Efficiently mapping of cell types in situ remains a major challenge in spatial transcriptomics. Most spot deconvolution tools ignore spatial coordinate information and perform extremely slow on large datasets. Here, we introduce SpatialPrompt, a spatially aware and scalable tool for spot deconvolution and domain identification. SpatialPrompt integrates gene expression, spatial location, and single-cell RNA sequencing (scRNA-seq) dataset as reference to accurately infer cell-type proportions of spatial spots. SpatialPrompt uses non-negative ridge regression and graph neural network to efficiently capture local microenvironment information. Our extensive benchmarking analysis on Visium, Slide-seq, and MERFISH datasets demonstrated superior performance of SpatialPrompt over 15 existing tools. On mouse hippocampus dataset, SpatialPrompt achieves spot deconvolution and domain identification within 2 minutes for 50,000 spots. Overall, domain identification using SpatialPrompt was 44 to 150 times faster than existing methods.

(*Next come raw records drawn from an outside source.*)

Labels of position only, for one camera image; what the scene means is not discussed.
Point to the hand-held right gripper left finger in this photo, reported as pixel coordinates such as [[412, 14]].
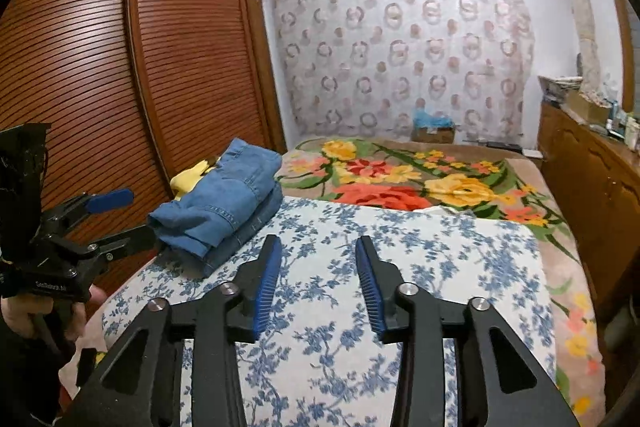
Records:
[[267, 279]]

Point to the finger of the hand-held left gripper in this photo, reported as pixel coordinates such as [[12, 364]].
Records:
[[125, 239], [110, 200]]

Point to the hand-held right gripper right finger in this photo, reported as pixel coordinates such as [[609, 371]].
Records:
[[372, 287]]

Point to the blue denim pants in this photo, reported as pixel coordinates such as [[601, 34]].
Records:
[[225, 192]]

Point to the person's left forearm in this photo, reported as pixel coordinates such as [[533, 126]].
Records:
[[25, 377]]

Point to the person's left hand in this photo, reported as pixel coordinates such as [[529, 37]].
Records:
[[12, 314]]

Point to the white blue-flowered bed sheet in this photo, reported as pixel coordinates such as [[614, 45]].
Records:
[[450, 282]]

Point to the yellow plush toy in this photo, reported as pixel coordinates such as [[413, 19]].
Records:
[[187, 179]]

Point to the floral plush blanket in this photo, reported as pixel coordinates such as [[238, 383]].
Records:
[[400, 177]]

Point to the wooden louvred wardrobe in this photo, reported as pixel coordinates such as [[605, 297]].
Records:
[[175, 57]]

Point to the cardboard box with blue paper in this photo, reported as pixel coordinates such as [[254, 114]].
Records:
[[432, 134]]

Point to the white plastic block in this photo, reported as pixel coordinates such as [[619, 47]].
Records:
[[531, 152]]

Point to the wooden sideboard cabinet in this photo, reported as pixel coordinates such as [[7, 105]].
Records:
[[590, 187]]

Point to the grey trash bin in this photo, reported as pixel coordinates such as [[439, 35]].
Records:
[[617, 327]]

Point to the printed flat box stack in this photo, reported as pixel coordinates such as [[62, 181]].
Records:
[[557, 86]]

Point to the open cardboard box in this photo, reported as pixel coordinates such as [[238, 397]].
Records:
[[585, 107]]

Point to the group of toiletry bottles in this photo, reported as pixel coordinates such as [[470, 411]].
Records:
[[625, 122]]

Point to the grey window blind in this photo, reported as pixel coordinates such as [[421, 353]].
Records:
[[636, 67]]

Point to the beige lace curtain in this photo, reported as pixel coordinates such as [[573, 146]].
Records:
[[585, 7]]

We build a database housing 40 plus curated scRNA-seq datasets for seamless integration with SpatialPrompt for spot deconvolution.
在空间转录组学中,有效地对细胞类型进行原位映射仍然是一个主要挑战。大多数斑点去卷积工具忽略空间坐标信息,并且在大型数据集上的速度非常慢。在这里,我们介绍了 SpatialPrompt,这是一种用于斑点去卷积和领域识别的具有空间意识和可扩展的工具。SpatialPrompt 将基因表达、空间位置和单细胞 RNA 测序 (scRNA-seq) 数据集集成作为参考,以准确推断空间斑点的细胞类型比例。SpatialPrompt 使用非负岭回归和图神经网络来有效地捕获局部微环境信息。我们在 Visium、Slide-seq 和 MERFISH 数据集上进行的广泛基准分析表明,SpatialPrompt 在 15 种现有工具中的表现优于其他工具。在小鼠海马数据集上,SpatialPrompt 可在 2 分钟内对 50,000 个斑点进行斑点去卷积和领域识别。总的来说,使用 SpatialPrompt 进行领域识别比现有方法快 44 到 150 倍。我们构建了一个数据库,其中包含 40 多个经过精心整理的 scRNA-seq 数据集,可与 SpatialPrompt 无缝集成进行斑点去卷积。